As others have pointed out, putting a lot of harvest pressure on does quickly drives them nocturnal. I swear does are smarter than bucks, and respond faster and more efficiently to harvest pressure than bucks do.

That said, you have hundreds of cameras out and you're not getting many does on camera. To me, that suggests does aren't there. So does either left the property (extremely unlikely on a property that large) or they no longer exist in the numbers they used to. I would need to know a lot more about census data from the property as well as harvest numbers over time to make an educated assessment the population dynamics. However, I will make a comment concerning doe harvests that not only applies to your situation but to everyone, and that is watch your fawn recruitment numbers closely. So much of doe harvest policies and strategies promoted by myself and others were based on how deer herds had always operated in the past, with very high fawn production/recruitment that could easily replace harvested adults. It used to be common for local deer populations to have fawn recruitment rates of 100 to 120% (10 to 12 surviving fawns per 10 adult does). In that situation, you can literally shoot 1/3 of the entire adult population year after year and have those harvests completely replaced by the huge fawn crops joining the adult population on their first birthdays.

Yet things have changed in the Southeast and no one really knows why. Across the region fawn recruitment rates have been falling, and in many areas quite dramatically. Now fawn recruitment rates of only 30-40% are being reported all across the region. That's basically what I'm seeing on the properties I census in western Middle TN. Many blame coyotes for the major decline. I agree coyotes are having an impact, but honestly we had very high coyote populations back when recruitment rates used to run 100-120%. I personally believe other factors are exacerbating the coyote predation problem, although I'm clueless as to what those other factors are. But whatever they are, they are regionwide.

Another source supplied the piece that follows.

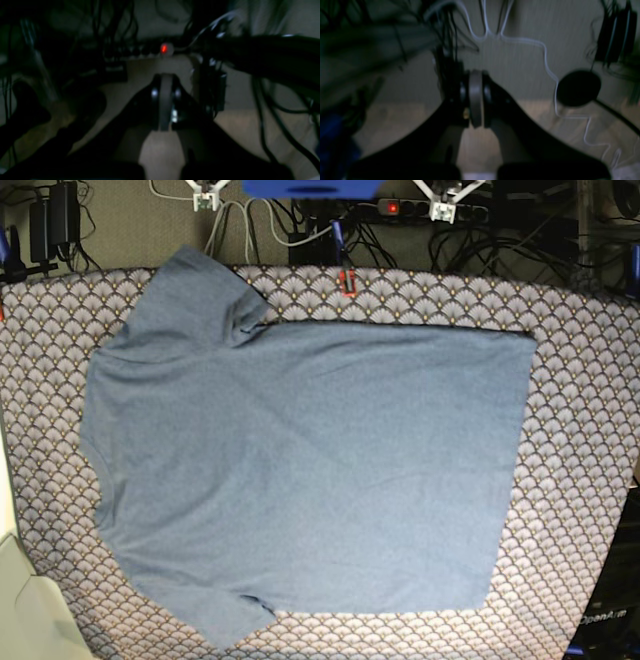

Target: Fold the T-shirt properly

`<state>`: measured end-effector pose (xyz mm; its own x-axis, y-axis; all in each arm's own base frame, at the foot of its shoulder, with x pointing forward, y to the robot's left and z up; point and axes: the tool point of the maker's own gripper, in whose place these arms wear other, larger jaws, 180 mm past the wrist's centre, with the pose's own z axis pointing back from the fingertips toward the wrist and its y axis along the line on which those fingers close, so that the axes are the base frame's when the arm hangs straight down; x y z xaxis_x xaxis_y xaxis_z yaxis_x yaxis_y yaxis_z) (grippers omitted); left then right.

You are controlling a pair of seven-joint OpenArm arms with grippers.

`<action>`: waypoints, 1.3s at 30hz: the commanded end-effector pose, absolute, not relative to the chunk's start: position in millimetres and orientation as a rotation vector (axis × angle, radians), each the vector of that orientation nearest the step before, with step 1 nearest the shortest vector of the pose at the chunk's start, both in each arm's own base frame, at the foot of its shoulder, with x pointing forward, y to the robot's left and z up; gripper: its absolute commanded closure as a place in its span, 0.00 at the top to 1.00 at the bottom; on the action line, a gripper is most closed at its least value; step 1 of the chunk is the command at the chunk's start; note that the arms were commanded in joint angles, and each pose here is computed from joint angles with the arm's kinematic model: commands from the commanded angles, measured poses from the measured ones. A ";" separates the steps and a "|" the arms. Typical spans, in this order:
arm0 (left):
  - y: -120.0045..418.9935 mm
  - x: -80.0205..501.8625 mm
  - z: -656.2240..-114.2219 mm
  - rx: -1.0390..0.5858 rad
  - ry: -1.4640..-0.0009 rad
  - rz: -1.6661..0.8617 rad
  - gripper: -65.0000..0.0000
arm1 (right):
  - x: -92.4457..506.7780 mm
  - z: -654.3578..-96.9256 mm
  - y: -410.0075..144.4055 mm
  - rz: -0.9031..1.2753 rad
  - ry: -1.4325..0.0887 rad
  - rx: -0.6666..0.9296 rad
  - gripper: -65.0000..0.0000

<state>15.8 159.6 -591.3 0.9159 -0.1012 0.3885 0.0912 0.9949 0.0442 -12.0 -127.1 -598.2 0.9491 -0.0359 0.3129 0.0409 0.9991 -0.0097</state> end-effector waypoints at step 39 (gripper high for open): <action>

No matter the cause, low fawn recruitment has MAJOR implications for harvest strategies. Mathematically speaking, you cannot shoot more adult deer than fawns produced each year without the population declining. As an oversimplified example, imagine a given area has 100 adult does with a 100% fawn recruitment, meaning those 100 does produce 100 surviving fawns. That means close to 100 adult deer can be removed from that population and they will all be replaced by those 100 fawns joining the adult population the following year. But what if fawn recruitment drops to only 50%? Now those 100 adult does are producing only 50 fawns, hence only 50 adult deer can be harvested without the adult population being lower the following year. And what happens when the adult doe population has been reduced through hunter harvest or other forms of mortality, such as CWD/EHD? Let's say the adult doe population drops to 60. Those 60 adult does with a 50% fawn recruitment only produce 30 surviving fawns, which means hunters can only take 30 adult deer without the population declining. So we've gone from being able to kill 100 adult deer to only 30. See how low fawn recruitment can cause a domino effect over time?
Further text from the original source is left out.